The group visits the Center for High-Throughput Computing

UW-Plasma recently was given the chance to visit the Center for High-Throughput Computing! Located in the basement of UW-Madison’s Discovery Building, the center’s 30,000 CPU cores are the backbone of hundreds of research projects both on and off campus. It does this through being one of the world’s leaders in high-throughput computing: running multitudes of jobs that fit on a single GPU at the same time.

CHTC sprung out of graduate student work in the 1990s entitled the Condor project. Back then, researchers borrowed workstations from the computer science faculty of the school, running jobs as soon as they shut off their computers for the day. It was like the researchers were scavenging birds flying above their food until the right moment, hence the name Condor. Eventually, the project was given the hundreds of thousands of dollars needed to create a proper center. The initial development of the center was focused on the development of the HTCondor software suite before building of the center rapidly progressed with the interest of CERN. In the 2010s, it evolved from the work of a research group to a proper campus center for scientific computing. As things stand, the center has become so central that it has moved from grant-based funding to being funded by the university’s money itself. Today, the center offers invaluable speed to researchers across the world and tests hardwares and softwares for weeks so that scientists at top laboratories don’t have to deal with the bugs themselves.

The center itself is quite the spectacle. Its primary body consists of rows of rectangular cabinets called racks. These racks contain everything from wiring to temperature control (cooling fans and heat vents) to the actual CPUs themselves. There are “whips” all throughout the ceiling to supply electricity to the center and along the back of the room is a wall of batteries the size of a small school bus which can power the whole facility in just 5 minutes. It is also extremely loud inside due to the many fans cooling the hardware, anyone who enters is required to wear industrial grade ear protection.
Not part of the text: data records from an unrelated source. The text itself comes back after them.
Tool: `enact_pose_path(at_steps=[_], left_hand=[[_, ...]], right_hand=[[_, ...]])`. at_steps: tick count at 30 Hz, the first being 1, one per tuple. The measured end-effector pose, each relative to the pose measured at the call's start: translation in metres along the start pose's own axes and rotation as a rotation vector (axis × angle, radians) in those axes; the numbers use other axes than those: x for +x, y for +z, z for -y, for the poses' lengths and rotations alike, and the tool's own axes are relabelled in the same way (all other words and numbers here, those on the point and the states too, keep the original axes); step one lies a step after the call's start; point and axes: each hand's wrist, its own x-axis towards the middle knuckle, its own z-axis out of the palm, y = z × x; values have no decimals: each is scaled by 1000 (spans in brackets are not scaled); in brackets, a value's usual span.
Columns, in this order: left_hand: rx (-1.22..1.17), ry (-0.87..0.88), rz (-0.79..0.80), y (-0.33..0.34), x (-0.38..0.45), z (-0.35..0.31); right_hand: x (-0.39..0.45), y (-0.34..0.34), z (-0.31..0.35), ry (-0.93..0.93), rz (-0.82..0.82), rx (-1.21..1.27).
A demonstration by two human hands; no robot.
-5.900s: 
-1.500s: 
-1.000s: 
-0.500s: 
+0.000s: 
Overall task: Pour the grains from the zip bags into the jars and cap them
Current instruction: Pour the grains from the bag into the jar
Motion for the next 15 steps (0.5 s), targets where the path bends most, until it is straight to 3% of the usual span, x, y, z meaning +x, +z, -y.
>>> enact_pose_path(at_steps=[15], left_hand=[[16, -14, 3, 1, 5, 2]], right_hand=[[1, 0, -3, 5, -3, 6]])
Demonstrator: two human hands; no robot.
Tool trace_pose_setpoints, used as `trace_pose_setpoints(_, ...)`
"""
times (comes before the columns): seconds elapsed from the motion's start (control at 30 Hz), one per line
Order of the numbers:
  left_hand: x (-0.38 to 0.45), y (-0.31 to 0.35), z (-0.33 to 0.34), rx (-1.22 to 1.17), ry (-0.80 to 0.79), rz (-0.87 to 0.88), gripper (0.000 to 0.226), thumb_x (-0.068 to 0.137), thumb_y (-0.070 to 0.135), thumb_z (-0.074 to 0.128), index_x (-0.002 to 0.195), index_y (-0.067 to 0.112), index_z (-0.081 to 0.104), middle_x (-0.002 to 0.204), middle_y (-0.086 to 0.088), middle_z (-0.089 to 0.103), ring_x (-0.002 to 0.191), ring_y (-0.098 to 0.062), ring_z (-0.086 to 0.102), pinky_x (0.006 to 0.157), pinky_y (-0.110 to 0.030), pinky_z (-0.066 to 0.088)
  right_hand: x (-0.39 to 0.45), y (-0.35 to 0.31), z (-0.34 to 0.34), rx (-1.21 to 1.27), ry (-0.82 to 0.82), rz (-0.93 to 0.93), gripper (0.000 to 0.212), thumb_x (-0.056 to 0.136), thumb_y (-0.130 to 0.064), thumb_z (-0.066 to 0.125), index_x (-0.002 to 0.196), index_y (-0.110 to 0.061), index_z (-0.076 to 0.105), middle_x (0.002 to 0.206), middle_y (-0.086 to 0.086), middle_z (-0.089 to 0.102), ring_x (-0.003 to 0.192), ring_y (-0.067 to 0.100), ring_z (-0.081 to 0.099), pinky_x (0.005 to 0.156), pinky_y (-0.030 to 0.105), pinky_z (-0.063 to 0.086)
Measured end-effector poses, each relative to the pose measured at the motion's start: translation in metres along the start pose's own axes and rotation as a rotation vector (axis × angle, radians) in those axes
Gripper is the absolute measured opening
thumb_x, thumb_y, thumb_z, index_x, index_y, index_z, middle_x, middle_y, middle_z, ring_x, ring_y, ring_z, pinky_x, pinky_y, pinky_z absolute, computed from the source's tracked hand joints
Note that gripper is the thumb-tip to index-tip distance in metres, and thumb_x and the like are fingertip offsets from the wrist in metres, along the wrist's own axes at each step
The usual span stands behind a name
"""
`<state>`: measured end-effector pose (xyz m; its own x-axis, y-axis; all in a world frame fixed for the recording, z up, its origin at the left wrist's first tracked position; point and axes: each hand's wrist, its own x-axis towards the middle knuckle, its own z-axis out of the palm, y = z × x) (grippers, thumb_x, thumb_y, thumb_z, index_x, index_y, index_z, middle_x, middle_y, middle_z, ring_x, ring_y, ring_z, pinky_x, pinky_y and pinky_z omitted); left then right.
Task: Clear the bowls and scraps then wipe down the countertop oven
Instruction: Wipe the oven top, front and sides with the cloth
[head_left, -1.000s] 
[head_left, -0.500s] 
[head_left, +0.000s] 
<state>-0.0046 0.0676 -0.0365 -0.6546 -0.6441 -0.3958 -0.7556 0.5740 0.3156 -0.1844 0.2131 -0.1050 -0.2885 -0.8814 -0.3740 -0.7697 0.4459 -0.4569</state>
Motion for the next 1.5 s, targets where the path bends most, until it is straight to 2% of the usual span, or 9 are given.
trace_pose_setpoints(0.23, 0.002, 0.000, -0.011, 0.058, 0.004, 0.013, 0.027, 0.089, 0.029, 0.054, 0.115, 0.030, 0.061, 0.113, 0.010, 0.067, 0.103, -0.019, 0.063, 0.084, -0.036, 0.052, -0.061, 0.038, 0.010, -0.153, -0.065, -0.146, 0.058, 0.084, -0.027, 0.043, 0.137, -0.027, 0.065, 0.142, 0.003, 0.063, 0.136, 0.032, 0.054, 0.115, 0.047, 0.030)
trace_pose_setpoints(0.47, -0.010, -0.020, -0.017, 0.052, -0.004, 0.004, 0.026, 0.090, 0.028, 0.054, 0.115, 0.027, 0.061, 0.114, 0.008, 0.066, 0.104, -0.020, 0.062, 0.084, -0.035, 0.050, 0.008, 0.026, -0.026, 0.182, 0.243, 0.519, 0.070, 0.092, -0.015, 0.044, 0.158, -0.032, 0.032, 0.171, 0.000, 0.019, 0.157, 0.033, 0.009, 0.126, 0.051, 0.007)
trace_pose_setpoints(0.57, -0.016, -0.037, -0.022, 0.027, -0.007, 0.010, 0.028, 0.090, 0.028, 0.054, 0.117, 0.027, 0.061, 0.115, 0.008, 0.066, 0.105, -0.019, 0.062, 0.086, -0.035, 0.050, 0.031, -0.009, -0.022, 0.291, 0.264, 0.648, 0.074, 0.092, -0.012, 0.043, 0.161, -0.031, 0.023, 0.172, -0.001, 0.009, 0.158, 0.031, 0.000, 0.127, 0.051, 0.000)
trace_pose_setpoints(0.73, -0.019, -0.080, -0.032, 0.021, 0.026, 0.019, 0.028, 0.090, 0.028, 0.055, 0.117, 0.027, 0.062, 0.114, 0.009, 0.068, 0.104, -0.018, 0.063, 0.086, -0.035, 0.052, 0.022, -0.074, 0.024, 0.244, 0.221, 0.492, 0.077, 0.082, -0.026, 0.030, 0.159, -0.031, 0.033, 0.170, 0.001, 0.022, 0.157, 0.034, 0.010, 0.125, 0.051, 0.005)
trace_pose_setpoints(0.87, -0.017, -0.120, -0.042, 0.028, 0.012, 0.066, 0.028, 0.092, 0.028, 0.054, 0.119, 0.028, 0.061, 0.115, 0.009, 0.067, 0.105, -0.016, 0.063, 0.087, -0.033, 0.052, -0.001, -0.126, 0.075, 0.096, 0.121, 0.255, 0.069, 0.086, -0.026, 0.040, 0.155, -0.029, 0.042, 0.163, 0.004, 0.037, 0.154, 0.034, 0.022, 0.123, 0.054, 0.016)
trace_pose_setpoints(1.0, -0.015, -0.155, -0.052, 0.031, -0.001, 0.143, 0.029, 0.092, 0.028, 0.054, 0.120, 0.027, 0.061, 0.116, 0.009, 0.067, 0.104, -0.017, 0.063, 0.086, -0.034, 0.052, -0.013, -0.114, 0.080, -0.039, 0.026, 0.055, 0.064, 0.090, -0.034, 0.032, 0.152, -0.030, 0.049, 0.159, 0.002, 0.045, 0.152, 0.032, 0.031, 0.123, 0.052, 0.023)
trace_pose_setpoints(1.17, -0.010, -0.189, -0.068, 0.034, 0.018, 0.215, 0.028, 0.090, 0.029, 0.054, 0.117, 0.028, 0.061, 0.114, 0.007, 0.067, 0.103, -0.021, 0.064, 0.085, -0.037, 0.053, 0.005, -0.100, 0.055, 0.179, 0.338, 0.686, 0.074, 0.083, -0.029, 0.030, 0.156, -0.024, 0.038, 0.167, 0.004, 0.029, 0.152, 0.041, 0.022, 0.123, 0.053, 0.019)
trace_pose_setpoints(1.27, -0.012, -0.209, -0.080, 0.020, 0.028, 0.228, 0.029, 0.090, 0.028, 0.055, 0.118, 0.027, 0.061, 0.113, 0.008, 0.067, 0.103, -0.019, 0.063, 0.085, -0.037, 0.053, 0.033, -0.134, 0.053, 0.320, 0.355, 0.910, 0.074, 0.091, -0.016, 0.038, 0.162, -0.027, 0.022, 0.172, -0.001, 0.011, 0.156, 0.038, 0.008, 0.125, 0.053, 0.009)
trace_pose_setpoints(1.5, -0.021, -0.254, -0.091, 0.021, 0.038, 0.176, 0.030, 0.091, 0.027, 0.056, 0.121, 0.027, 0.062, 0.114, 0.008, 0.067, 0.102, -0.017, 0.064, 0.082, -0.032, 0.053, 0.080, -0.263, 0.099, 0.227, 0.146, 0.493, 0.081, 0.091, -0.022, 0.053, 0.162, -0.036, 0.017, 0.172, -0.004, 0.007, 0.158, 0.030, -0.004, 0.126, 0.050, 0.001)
In terms of actual use, the center offers its efficient computing through novel networking using Infiniband (think Ethernet but more focused on scientific computing). Researchers everywhere have easy access to the HTCondor software suite which anybody can use to connect the power of the center to their own Raspberry Pis and GPUs. More specifically for UW-Plasma, JAX’s complete differentiability pairs really well with high-throughput computing, allowing for bigger jobs to be ran all these different times on Condor’s CPUs. There are also other applications like parameter sweeps for optimizing models and backwards and forwards passes for future machine-learning uses. If any researcher in the group is interested in using Condor’s resources, any UW-Madison student/faculty member has access to free training with a facilitator if they request so.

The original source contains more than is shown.